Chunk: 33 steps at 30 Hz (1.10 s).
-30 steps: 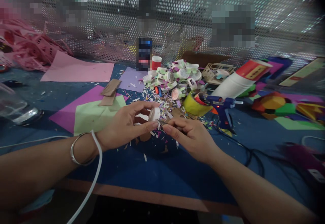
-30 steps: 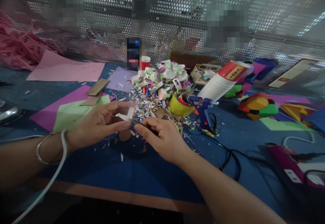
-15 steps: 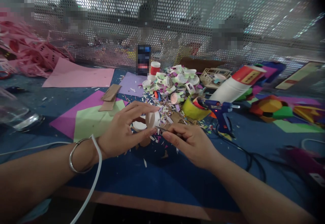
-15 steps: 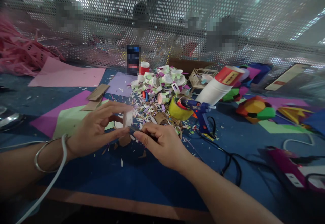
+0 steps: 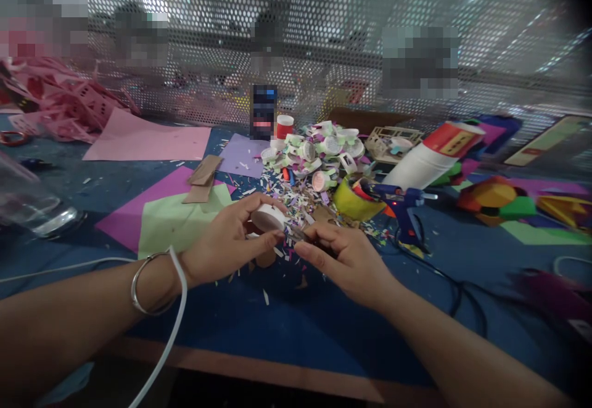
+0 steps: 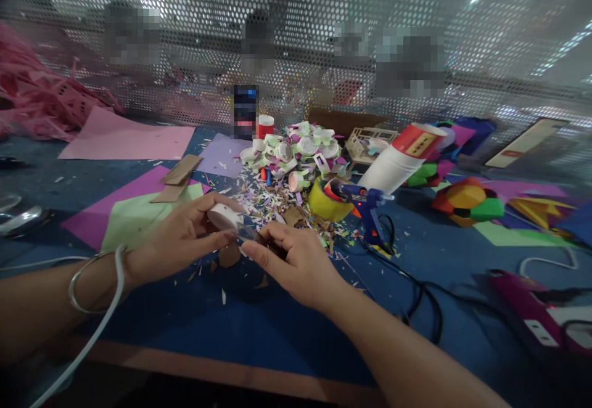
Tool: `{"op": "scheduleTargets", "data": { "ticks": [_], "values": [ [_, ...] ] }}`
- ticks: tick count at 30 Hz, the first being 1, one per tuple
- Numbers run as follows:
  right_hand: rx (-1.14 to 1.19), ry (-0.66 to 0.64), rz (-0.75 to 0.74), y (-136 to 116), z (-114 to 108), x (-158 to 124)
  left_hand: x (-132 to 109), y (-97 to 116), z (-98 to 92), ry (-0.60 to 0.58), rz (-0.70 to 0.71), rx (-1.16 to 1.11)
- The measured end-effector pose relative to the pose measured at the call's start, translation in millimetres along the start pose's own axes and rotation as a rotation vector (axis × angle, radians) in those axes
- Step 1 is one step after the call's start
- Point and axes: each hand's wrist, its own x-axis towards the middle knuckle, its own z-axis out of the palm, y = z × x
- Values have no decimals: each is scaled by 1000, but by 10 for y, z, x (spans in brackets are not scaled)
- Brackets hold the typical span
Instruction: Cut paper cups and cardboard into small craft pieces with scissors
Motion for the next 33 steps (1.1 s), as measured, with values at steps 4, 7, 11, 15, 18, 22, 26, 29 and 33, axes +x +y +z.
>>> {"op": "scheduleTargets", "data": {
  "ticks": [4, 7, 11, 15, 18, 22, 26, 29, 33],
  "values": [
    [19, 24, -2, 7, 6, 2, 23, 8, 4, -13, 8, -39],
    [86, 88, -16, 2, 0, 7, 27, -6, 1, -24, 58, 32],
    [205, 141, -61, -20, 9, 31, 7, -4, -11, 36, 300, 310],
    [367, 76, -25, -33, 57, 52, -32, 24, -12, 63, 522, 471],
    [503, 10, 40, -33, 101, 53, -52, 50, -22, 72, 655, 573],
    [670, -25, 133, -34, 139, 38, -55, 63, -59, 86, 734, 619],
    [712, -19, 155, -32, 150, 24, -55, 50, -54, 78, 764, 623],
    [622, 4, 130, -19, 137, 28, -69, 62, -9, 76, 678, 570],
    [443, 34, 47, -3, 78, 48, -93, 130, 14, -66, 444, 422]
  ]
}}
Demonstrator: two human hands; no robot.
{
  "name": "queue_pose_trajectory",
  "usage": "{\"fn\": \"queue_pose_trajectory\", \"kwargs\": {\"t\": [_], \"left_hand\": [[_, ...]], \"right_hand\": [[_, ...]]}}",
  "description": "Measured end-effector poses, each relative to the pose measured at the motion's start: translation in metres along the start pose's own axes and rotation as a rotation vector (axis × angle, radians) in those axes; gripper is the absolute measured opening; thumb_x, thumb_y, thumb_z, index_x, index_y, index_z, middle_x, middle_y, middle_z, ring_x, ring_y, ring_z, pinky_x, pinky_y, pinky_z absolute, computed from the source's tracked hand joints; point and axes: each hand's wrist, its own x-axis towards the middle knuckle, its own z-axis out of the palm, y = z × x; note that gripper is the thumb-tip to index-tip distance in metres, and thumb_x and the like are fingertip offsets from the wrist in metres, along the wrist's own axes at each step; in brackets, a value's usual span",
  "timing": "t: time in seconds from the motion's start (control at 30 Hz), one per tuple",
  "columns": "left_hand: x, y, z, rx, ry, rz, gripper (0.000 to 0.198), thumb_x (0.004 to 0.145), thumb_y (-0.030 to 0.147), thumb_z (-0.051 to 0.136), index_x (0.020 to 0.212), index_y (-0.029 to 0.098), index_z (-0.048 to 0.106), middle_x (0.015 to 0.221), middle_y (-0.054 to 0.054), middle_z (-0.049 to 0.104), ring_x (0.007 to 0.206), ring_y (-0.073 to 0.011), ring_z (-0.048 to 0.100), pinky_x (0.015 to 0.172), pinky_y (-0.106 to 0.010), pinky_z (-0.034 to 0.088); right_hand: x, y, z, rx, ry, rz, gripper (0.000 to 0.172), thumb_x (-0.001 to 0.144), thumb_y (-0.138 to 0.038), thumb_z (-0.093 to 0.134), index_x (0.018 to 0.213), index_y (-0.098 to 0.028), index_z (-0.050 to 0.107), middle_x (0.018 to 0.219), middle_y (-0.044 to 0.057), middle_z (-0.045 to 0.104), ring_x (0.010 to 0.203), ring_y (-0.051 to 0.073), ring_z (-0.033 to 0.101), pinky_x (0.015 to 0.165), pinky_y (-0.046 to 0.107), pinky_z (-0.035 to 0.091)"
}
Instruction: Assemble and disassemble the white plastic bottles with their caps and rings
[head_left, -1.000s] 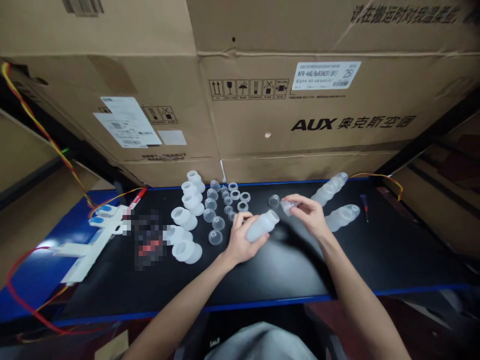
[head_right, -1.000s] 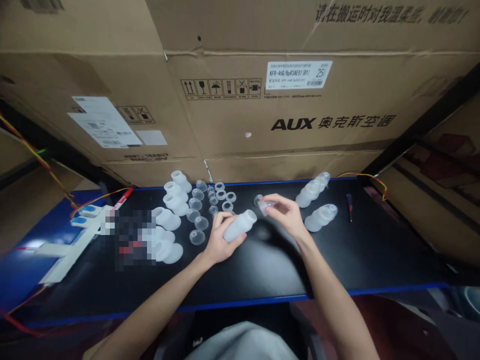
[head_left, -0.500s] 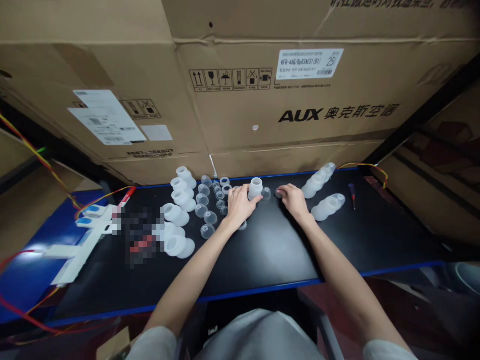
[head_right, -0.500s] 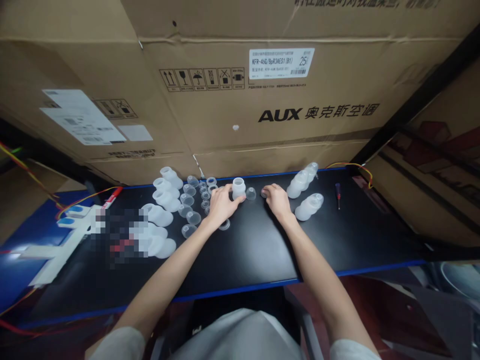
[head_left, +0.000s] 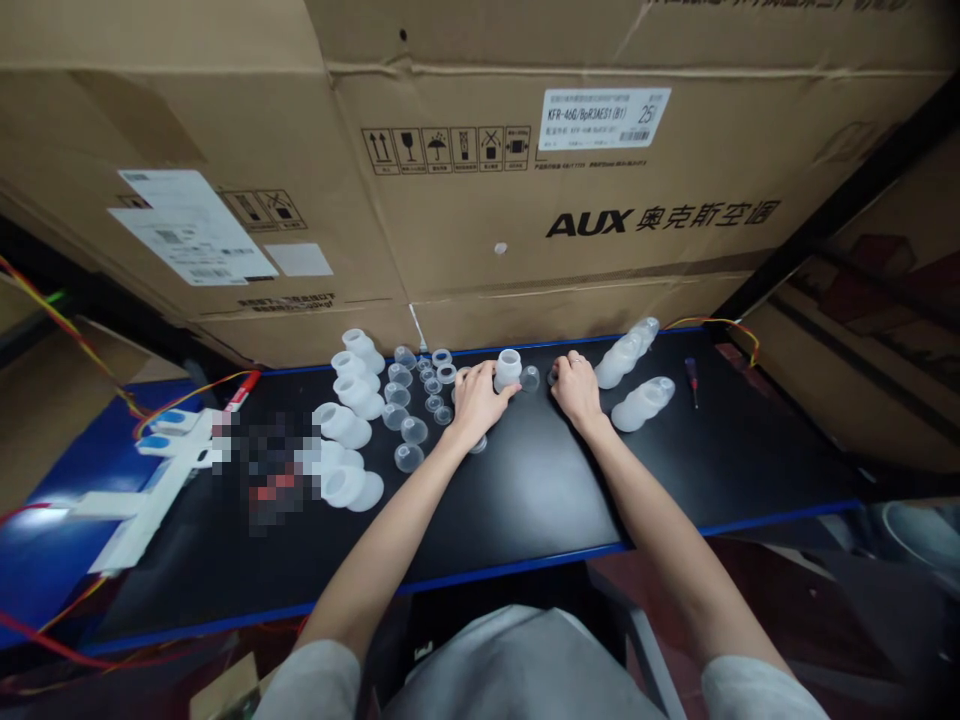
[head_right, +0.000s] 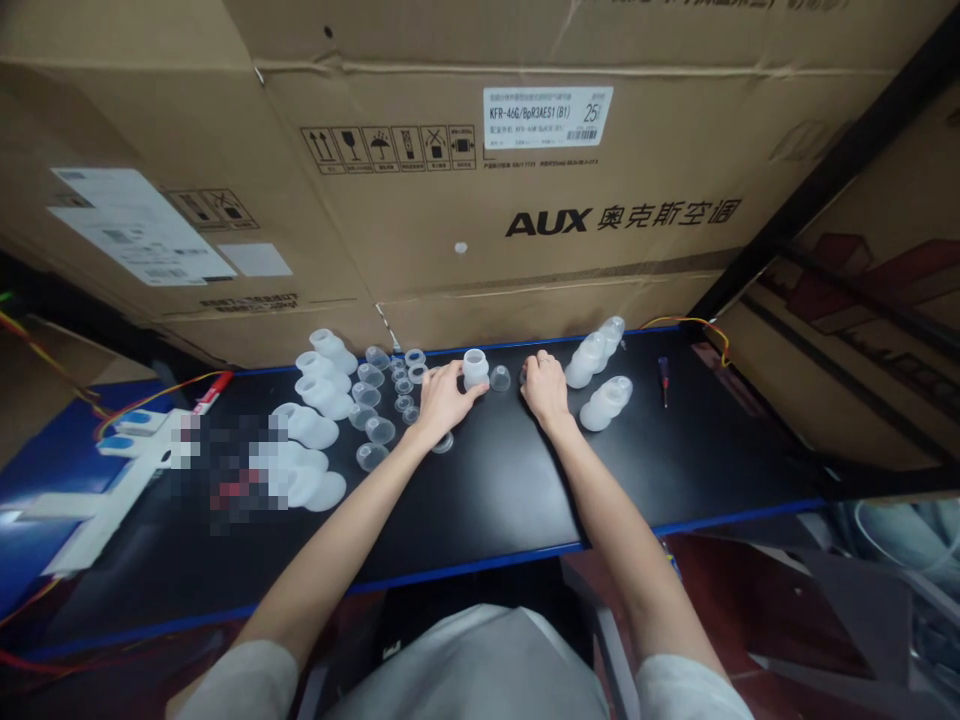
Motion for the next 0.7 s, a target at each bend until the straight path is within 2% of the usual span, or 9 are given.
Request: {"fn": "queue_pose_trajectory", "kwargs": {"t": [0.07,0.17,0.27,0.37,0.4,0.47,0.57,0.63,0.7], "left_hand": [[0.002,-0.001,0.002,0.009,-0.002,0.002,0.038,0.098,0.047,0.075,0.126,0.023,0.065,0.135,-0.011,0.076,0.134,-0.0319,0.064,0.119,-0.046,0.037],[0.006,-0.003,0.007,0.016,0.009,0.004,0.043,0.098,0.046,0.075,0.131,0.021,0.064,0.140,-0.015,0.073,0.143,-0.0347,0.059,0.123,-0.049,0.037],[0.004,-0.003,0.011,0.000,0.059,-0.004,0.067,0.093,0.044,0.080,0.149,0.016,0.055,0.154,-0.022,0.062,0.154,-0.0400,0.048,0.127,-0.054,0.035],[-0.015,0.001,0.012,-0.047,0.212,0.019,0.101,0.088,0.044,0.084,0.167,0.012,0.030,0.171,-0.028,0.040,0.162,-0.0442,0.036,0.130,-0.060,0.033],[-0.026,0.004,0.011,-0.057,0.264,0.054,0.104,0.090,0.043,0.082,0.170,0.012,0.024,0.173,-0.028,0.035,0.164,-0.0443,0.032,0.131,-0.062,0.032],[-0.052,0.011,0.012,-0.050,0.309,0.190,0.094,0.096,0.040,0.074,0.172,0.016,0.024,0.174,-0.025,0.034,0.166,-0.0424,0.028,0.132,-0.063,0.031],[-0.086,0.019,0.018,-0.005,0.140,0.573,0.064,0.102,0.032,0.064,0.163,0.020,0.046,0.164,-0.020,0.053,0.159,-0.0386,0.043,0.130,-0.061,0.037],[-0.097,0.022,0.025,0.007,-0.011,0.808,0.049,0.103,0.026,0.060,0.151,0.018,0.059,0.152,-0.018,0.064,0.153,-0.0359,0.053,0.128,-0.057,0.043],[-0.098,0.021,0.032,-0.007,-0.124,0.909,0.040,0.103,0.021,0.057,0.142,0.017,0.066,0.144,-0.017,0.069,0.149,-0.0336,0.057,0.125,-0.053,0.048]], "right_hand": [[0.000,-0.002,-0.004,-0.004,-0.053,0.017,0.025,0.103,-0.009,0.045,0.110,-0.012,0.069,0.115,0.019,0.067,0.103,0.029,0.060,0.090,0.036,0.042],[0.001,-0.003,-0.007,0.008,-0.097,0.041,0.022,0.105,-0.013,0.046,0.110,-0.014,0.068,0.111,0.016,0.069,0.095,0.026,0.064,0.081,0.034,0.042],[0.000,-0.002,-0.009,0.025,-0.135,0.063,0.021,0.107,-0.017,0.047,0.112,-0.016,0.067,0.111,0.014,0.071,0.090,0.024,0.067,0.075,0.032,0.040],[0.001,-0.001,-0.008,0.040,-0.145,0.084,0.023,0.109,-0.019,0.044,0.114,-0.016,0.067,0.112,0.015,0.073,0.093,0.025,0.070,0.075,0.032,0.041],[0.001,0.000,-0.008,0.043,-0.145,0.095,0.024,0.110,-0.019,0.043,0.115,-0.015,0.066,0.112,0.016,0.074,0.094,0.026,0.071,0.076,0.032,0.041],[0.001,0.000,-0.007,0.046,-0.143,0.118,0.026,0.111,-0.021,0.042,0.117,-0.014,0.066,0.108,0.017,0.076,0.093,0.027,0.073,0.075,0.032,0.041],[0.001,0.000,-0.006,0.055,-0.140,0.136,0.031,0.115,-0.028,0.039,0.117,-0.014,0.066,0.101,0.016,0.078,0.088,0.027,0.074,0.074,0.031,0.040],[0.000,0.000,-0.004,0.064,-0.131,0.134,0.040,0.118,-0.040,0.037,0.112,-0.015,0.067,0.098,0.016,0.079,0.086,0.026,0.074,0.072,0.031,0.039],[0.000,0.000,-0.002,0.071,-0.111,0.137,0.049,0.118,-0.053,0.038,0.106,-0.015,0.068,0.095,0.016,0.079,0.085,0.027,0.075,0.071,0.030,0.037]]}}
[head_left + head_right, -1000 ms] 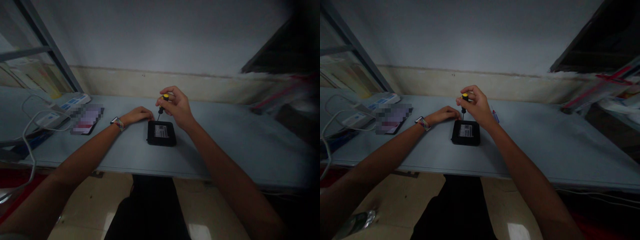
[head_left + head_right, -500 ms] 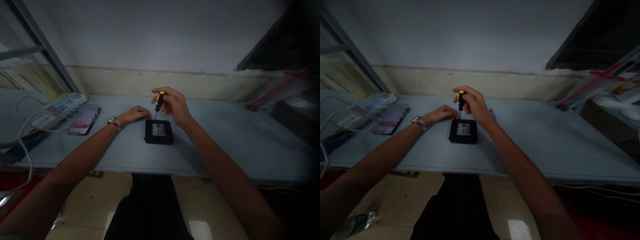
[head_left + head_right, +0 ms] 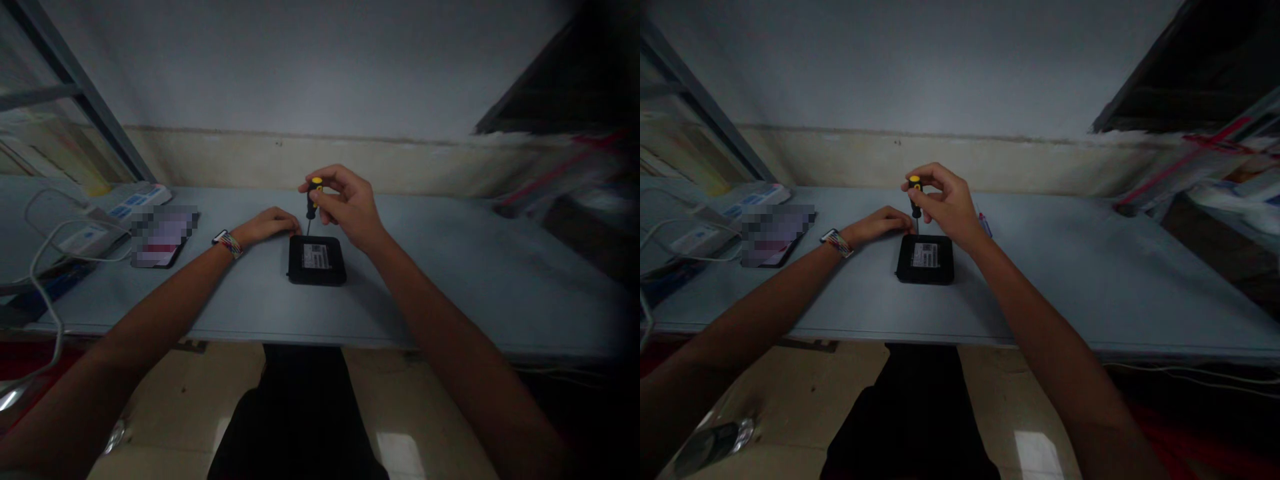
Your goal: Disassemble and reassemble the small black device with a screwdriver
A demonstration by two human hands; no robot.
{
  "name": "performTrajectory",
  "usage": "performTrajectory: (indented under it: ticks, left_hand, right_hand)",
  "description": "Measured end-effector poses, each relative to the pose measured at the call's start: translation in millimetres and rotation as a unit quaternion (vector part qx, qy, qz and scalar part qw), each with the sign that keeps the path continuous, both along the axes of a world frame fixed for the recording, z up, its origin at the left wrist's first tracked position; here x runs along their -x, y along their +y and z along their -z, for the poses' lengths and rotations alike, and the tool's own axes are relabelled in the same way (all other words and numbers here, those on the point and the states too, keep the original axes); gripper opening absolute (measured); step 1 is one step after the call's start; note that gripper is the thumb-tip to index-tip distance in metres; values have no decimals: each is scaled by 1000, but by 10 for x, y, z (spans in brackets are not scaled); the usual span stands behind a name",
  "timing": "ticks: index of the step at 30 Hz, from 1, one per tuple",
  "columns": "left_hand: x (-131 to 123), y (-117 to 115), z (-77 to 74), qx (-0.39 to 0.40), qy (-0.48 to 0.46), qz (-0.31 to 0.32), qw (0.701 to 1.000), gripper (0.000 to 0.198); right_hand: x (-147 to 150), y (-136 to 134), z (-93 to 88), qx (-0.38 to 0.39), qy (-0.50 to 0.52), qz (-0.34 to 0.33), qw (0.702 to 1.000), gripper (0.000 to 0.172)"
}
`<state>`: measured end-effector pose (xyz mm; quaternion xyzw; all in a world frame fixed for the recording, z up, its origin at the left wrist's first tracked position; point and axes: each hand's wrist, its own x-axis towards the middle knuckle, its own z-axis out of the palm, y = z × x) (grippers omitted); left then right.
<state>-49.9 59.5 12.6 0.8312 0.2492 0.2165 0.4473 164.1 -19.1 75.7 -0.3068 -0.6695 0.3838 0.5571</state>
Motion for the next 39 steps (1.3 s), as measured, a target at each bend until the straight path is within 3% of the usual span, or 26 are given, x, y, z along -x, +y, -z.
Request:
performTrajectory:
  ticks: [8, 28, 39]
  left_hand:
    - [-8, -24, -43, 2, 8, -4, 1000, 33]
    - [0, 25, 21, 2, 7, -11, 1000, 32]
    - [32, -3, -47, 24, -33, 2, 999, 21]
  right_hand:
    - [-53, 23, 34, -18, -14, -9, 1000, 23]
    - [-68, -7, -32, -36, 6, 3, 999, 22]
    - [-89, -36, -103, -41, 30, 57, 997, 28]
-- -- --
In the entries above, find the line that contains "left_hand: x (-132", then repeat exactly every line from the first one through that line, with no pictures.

Chunk: 33 steps at 30 Hz (1.10 s).
-30 steps: 
-30 steps: 
-15 steps: 
-15 steps: 
+0 steps: 
+0 steps: 
Tool: `{"op": "scheduleTargets", "data": { "ticks": [_], "values": [ [_, ...] ] }}`
- ticks: tick count at 30 Hz, the first being 1, one per tuple
- Numbers run as follows:
  right_hand: rx (-1.14 to 1.19), ry (-0.66 to 0.64), rz (-0.75 to 0.74), y (-136 to 116), z (-114 to 108), x (-158 to 124)
  left_hand: x (-132 to 109), y (-97 to 116), z (-98 to 92), ry (-0.60 to 0.58), rz (-0.70 to 0.71), rx (-1.16 to 1.11)

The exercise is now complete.